La presidenta de la Comisión de Relaciones Exteriores América del Norte del Senado, Gina Andrea Cruz Blackledge, dijo que la inasistencia del presidente Andrés Manuel López Obrador a la Cumbre de las Américas representa un grave tropiezo para la diplomacia mexicana.

“La decisión de no asistir es un error estratégico en nuestra relación con los los Estados Unidos de América, al dar la señal de que preferimos alinearnos a dictaduras, en lugar de encabezar la agenda de la democracia y de las libertades en América.

Por estas razones reprobamos la postura del gobierno mexicano de no asistir a la cumbre”, comentó.
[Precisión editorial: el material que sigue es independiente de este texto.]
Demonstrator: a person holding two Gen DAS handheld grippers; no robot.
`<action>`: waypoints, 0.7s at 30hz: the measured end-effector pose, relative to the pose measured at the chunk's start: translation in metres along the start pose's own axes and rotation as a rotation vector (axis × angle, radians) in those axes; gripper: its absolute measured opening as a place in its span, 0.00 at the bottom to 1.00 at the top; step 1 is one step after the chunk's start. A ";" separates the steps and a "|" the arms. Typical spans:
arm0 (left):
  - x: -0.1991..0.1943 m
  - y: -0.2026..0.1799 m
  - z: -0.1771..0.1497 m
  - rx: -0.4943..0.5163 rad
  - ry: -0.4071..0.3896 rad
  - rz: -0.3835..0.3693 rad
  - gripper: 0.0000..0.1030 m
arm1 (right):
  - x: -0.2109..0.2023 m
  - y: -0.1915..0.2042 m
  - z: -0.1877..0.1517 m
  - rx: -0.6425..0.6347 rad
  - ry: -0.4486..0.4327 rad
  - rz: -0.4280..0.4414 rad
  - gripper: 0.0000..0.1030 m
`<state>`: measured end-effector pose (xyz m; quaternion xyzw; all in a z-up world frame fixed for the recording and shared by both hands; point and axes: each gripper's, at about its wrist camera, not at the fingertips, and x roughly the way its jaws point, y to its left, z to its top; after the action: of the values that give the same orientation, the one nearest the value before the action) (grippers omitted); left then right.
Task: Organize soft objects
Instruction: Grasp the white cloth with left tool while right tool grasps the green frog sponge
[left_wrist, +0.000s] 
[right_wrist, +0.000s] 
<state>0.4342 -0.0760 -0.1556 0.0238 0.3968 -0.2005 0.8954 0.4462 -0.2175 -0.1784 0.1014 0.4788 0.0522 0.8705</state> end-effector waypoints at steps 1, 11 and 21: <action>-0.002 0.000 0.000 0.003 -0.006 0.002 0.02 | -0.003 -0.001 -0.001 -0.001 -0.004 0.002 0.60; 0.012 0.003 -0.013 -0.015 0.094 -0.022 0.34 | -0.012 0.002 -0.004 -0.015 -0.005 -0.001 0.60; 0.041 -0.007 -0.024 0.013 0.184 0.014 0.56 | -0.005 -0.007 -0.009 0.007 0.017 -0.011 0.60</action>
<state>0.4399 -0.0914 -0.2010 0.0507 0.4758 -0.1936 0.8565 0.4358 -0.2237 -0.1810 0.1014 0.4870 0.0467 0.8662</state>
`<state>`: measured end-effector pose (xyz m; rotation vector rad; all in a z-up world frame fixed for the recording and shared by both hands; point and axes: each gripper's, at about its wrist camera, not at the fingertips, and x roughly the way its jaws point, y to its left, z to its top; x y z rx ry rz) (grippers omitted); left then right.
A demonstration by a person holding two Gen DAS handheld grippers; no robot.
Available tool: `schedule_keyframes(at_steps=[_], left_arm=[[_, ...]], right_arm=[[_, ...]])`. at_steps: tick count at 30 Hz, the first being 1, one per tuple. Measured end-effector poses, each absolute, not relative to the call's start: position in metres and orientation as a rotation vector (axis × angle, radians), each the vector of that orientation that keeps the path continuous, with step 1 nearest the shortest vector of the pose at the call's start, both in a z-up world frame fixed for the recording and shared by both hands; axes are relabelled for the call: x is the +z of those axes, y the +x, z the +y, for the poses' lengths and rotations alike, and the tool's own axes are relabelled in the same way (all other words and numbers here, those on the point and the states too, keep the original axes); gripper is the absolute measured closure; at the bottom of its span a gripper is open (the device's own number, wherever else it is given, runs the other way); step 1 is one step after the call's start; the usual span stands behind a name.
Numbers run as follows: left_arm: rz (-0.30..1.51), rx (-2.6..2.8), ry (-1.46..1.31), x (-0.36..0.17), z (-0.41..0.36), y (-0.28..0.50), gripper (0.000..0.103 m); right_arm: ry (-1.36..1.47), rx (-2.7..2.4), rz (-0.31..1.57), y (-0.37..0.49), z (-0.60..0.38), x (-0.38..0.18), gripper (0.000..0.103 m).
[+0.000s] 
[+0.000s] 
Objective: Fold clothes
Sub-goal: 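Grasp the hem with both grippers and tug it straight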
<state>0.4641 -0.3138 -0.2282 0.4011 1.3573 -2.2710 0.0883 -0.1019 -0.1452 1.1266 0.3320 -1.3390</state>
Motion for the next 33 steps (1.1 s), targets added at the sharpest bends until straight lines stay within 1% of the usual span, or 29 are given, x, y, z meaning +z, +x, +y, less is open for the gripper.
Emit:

La legisladora del PAN reiteró que la ausencia de México tendrá, lamentablemente, consecuencias políticas y comerciales.

Reprobó que el presidente López Obrador no comprenda que la nueva dinámica mundial demanda la actuación decidida de los líderes de las naciones, para fomentar nuevos equilibrios regionales y forjar alianzas productivas.

“Con esta decisión nuestro país está enviando una muy mala señal a nuestro principal socio comercial y a las naciones soberanas que participan precisamente en la cumbre. Nada se gana en favor de la unidad cuando nuestro país decide replegarse a un segundo plano en la agenda continental, en lugar de asumir el liderazgo que le corresponde”, señaló.

Refirió también que el presidente rompió una rica tradición diplomática de presencia ininterrumpida de los jefes de Estado de nuestro país en las cumbres.

Lamentó que México apoye abiertamente a dictaduras, en lugar de encabezar una agenda auténticamente progresista, la agenda de los derechos y las libertades, la agenda de un auténtico Estado de derecho, la agenda de la paz y la prosperidad.

Consideró que era obligación del Ejecutivo estar presente en la cumbre para contribuir a enfrentar los desafíos más importantes como: la migración, la cooperación contra el crimen organizado, la salud pública, la generación de oportunidades para la inversión, los intercambios comerciales y el desarrollo sostenible.